Our very short-term-oriented QFC S&P Pattern Recognition strategy started recognizing patterns in the equity market last week that suggested declines were coming. The strategy’s equity exposure started the week with a 40% short exposure, increased the short to 96% on Tuesday’s close, increased to 106% short on Thursday’s close, and remained there to close out the week.

Our intermediate-term tactical strategies are uniformly positive, although to various degrees. The Volatility Adjusted NASDAQ (VAN) strategy started the week with 180% long exposure to the NASDAQ, increased exposure to 200% long at Tuesday’s close, and remained there for the rest of the week. The Systematic Advantage (SA) strategy is 131% exposed to the S&P 500, our Classic strategy is in a fully invested position, and our QFC Self-adjusting Trend Following (QSTF) strategy was 200% exposed all of last week. VAN, SA, and QSTF can all employ leverage—hence the investment positions may at times be more than 100%.

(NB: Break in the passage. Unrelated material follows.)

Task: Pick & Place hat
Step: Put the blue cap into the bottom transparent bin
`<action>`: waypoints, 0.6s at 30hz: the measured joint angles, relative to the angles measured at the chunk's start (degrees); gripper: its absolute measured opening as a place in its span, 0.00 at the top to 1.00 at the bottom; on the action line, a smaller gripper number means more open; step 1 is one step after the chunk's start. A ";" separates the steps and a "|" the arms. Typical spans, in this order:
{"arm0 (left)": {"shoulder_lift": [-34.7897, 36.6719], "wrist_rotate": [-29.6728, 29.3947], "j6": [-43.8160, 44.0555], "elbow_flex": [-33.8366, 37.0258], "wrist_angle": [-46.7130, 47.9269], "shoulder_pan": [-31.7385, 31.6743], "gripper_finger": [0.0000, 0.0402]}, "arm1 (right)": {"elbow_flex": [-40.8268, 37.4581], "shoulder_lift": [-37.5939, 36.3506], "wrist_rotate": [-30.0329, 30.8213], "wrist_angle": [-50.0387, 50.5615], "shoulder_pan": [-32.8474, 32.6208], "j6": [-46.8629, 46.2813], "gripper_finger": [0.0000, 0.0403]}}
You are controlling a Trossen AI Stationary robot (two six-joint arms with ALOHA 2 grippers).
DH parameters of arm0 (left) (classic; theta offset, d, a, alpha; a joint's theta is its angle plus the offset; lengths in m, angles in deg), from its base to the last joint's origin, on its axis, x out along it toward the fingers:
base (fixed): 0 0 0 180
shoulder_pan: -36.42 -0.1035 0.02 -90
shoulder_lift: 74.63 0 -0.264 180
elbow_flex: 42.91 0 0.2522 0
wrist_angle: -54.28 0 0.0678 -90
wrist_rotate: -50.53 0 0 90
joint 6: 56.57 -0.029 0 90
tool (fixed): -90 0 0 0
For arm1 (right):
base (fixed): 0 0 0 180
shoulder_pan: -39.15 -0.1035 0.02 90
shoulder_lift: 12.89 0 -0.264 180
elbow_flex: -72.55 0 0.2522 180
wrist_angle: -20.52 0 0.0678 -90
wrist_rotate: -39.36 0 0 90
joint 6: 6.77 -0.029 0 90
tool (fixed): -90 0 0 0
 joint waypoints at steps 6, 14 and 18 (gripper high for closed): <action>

Flexible Plan’s Growth and Inflation measure, one of our Market Regime Indicators, shows that we remain in a Normal economic environment stage (meaning a positive monthly change in the inflation rate and positive monthly GDP reading). Historically, a Normal environment has occurred 60% of the time since 2003 and has been a positive regime state for stocks, bonds, and gold. Gold tends to outpace both stocks and bonds on an annualized return basis in a Normal environment but also carries a substantial risk of a downturn in this stage. From a risk-adjusted perspective, Normal is one of the best stages for stocks, with limited downside.

Our Volatility composite (gold, bond, and stock market) continues to register a High and Rising reading, which favors stocks over gold and then bonds from an annualized return standpoint. The combination has occurred 23% of the time since 2003. It is a stage of medium returns for all asset classes but with substantial volatility for all but bonds.